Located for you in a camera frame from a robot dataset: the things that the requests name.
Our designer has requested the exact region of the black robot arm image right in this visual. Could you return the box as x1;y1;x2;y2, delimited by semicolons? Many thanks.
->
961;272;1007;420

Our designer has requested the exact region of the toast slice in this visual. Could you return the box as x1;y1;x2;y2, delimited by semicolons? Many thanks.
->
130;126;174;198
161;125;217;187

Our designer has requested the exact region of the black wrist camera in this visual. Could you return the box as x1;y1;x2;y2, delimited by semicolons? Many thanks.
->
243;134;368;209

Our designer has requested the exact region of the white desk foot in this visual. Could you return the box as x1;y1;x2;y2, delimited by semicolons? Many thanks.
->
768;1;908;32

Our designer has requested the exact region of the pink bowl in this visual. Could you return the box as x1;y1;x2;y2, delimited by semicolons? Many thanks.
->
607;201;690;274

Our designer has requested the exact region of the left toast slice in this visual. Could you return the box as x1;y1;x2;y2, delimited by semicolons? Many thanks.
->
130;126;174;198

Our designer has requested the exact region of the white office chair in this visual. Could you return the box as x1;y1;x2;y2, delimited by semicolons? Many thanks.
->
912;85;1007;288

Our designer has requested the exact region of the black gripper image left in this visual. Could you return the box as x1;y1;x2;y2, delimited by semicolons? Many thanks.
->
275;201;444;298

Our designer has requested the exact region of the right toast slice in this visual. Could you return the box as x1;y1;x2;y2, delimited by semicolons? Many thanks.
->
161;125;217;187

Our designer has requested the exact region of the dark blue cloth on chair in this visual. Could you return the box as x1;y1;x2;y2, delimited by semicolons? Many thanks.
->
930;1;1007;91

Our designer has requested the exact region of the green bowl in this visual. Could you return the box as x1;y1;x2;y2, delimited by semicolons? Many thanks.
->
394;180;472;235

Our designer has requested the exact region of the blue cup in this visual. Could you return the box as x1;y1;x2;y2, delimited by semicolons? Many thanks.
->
• • •
## [WHAT YOU SHOULD DO]
The entire listing should be repeated with no line missing and no word altered.

## [TASK SOLUTION]
Located for you in a camera frame from a robot dataset: the things that the requests name.
Our designer has requested the exact region of the black robot arm image right in this visual. Could you return the box as x1;y1;x2;y2, delimited by semicolons? Many thanks.
->
961;272;1007;420

Our designer has requested the exact region of the toast slice in this visual. Could you return the box as x1;y1;x2;y2, delimited by semicolons? Many thanks.
->
130;126;174;198
161;125;217;187

Our designer has requested the exact region of the black wrist camera in this visual. Could you return the box as x1;y1;x2;y2, delimited by semicolons? Many thanks.
->
243;134;368;209

Our designer has requested the exact region of the white desk foot in this visual. Could you return the box as x1;y1;x2;y2, delimited by semicolons? Many thanks.
->
768;1;908;32

Our designer has requested the exact region of the pink bowl in this visual. Could you return the box as x1;y1;x2;y2, delimited by semicolons? Many thanks.
->
607;201;690;274

Our designer has requested the exact region of the left toast slice in this visual. Could you return the box as x1;y1;x2;y2, delimited by semicolons? Many thanks.
->
130;126;174;198

Our designer has requested the exact region of the white office chair in this visual. Could you return the box as x1;y1;x2;y2, delimited by semicolons? Many thanks.
->
912;85;1007;288

Our designer has requested the exact region of the black gripper image left in this visual. Could you return the box as x1;y1;x2;y2, delimited by semicolons? Many thanks.
->
275;201;444;298

Our designer has requested the exact region of the right toast slice in this visual. Could you return the box as x1;y1;x2;y2, delimited by semicolons? Many thanks.
->
161;125;217;187

Our designer has requested the exact region of the dark blue cloth on chair in this visual. Could you return the box as x1;y1;x2;y2, delimited by semicolons? Many thanks.
->
930;1;1007;91

Our designer has requested the exact region of the green bowl in this visual. Could you return the box as x1;y1;x2;y2, delimited by semicolons? Many thanks.
->
394;180;472;235

Our designer has requested the exact region of the blue cup in this visual. Could you return the box as x1;y1;x2;y2, delimited by semicolons? Many thanks.
->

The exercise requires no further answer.